NachGedacht: Keine engen Grenzen
Zum Wochenbeginn ereilte uns, neben dem anderen Welten-Ungemach, etwas speziell Ärgerliches und Trauriges. Etwas, von dem man dachte, dass es lange hinter uns liegt: Grenzkontrollen. Ein Kommentar.
Als Kind in der Grenzregion zu den Niederlanden aufgewachsen, entsinne ich mich genau des speziellen Grusels, den jede Grenzquerung mit sich brachte: die Autoschlange, der strenge Blick der Beamten. Ich erinnere mich auch noch, wie meine Schwester, ihr damaliger Freund und ich als kleines Kind einmal aussteigen mussten, das Auto wurde komplett auseinandergenommen - junges Paar, Kennzeichen einer Stadt, die damals dafür bekannt war, linke Terroristen zu beherbergen …
Oder, natürlich, die Grenze zur DDR! Auch so ein Angstgegner, ein furchteinflößendes Gebilde, dessen schauerliche Kraft auch in den eigenen Vorstellungen entstand und dem Wissen darum, dass viele Menschen hier ihr Leben lassen mussten. Diese Angst vor dem Scheitern der Grenzüberquerung, die wir selbst im Transit immer spürten, die Ohnmacht und das Ausgeliefertsein - was, wenn wir nicht reindürfen, durchdürfen, zurückgewiesen werden oder Schlimmeres?

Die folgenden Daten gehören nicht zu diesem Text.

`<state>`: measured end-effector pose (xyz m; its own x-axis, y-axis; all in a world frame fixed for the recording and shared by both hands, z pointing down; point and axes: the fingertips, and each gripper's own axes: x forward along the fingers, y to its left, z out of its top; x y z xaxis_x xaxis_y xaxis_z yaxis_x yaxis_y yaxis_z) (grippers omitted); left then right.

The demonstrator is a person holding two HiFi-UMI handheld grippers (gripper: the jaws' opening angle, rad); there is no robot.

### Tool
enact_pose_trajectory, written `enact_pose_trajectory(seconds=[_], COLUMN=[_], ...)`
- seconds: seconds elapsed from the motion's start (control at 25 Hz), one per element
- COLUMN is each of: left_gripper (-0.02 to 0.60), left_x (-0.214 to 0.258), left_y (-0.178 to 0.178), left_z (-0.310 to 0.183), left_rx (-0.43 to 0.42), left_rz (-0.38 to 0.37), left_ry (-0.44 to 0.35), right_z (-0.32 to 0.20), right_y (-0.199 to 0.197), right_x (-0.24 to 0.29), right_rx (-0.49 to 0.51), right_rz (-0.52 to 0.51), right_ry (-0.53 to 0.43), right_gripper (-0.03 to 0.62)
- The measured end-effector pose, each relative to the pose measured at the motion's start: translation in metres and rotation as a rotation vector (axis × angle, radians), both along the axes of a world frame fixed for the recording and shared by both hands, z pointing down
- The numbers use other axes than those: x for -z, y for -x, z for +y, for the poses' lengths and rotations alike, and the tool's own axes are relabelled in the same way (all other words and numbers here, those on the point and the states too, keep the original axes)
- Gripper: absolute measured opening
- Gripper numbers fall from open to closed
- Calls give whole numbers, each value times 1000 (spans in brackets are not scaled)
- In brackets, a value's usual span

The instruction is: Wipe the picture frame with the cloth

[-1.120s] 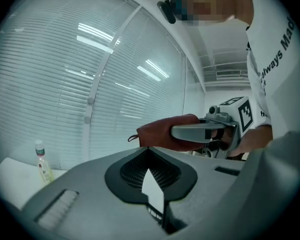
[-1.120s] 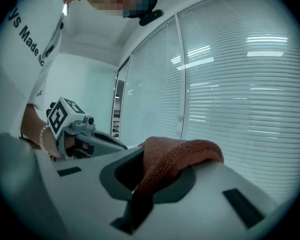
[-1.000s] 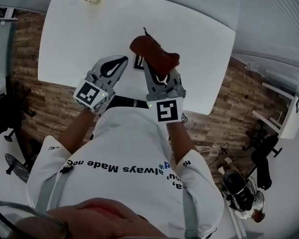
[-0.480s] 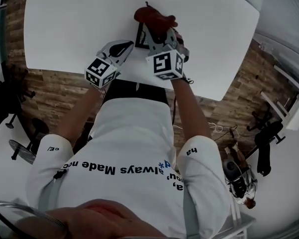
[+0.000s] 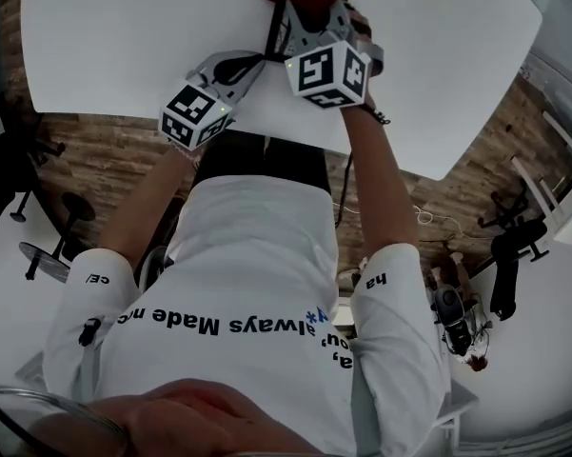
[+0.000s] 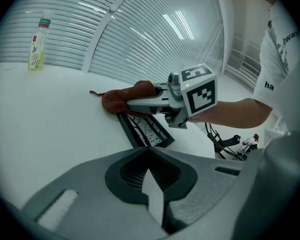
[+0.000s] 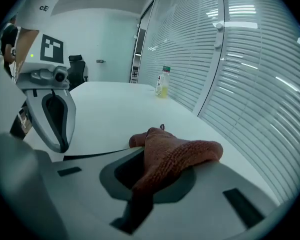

Angst vor Machtverlust führt zu populistischen Maßnahmen
Im Kindergottesdienst lernten wir ein Lied mit dem heute sehr passenden Text:
"Meine engen Grenzen,
meine kurze Sicht
bringe ich vor dich
wandle sie in Weite,
Herr, erbarme dich."
Warum verengen wir uns selbst unsere Grenzen wieder? Sie waren doch so geweitet? Ein großer weiter Kontinent, ein Europa. Nur, weil elende, hetzende, hassverbreitende, rechte Demagogen die Regierung vor sich hertreiben? Sodass sie vor lauter Angst vorm Machtverlust zu diesen populistischen Maßnahmen greift? Da gehen so fantastische Errungenschaften kaputt: die Wirklichkeit gewordenen Visionen eines geeinten Europas, in dem man frei ziehen, frei studieren und arbeiten kann.
Offene Gesellschaft kann viel bringen
Mir ist klar, dass die offene Gesellschaft auch Gefahren birgt, so naiv, dass ich komplett unkontrollierte Einreisen von allüberall nach allüberall befürworte, bin ich nicht. Aber die offene Gesellschaft kann auch so viel Gewinn bringen und uns bereichern, weil das Gegenteil, eine Abschottung in beide Richtungen, Ungleichheit befördert: Wenn ich andere ausschließe oder aber einschließe, erzeuge ich Neid und Wut.
Selbst dann, wenn der Einsatz von Grenzen gerechtfertigt sein sollte - wie bei der Coronapandemie etwa. Die habe ich als Korrespondentin in Singapur erlebt; der reiche und vermeintlich gesunde Stadtstaat igelte sich ein und riegelte sich ab - und tausende von Familien litten, weil schlecht bezahlte Lohnarbeiter, die ansonsten ins Nachbarland Malaysia pendelten, schweren Herzens in der Stadt blieben. Mütter konnten ihre Kinder nicht stillen, Väter blieben mehr als ein Jahr getrennt von ihren Söhnen und Töchtern. Über die Meerenge hinweg winkten sie sich zu. Grenzen bereiten Schmerzen.
Wahre Worte vom britischen Dichter John Donne
Ich bin stolze Bürgerin der Vereinigten Staaten von Europa, habe seit Schengen diese grenzenlose Freiheit genossen, in Manchester studiert - wie so viele Erasmus- und Sokrates-Studierende meinen eigenen Horizont erweitern können. Ach, aber Manchester, Großbritannien - auch dort haben machthungrige Politiker billigen Populismus für Machtspiele genutzt, den Inselstaat auf wahnwitzige Weise aus der EU herausgelöst und weiter verinselt.
"Niemand ist eine Insel, in sich selbst vollständig. Jeder Mensch ist ein Stück des Kontinents, ein Teil des Ganzen." Als der britische Dichter John Donne diese Worte im 17. Jahrhundert schrieb, hatte er wohl noch nicht die EU vor Augen. Aber er wusste, dass wir alle als Gesamtheit die Menschheit ausmachen. Ohne Grenzen.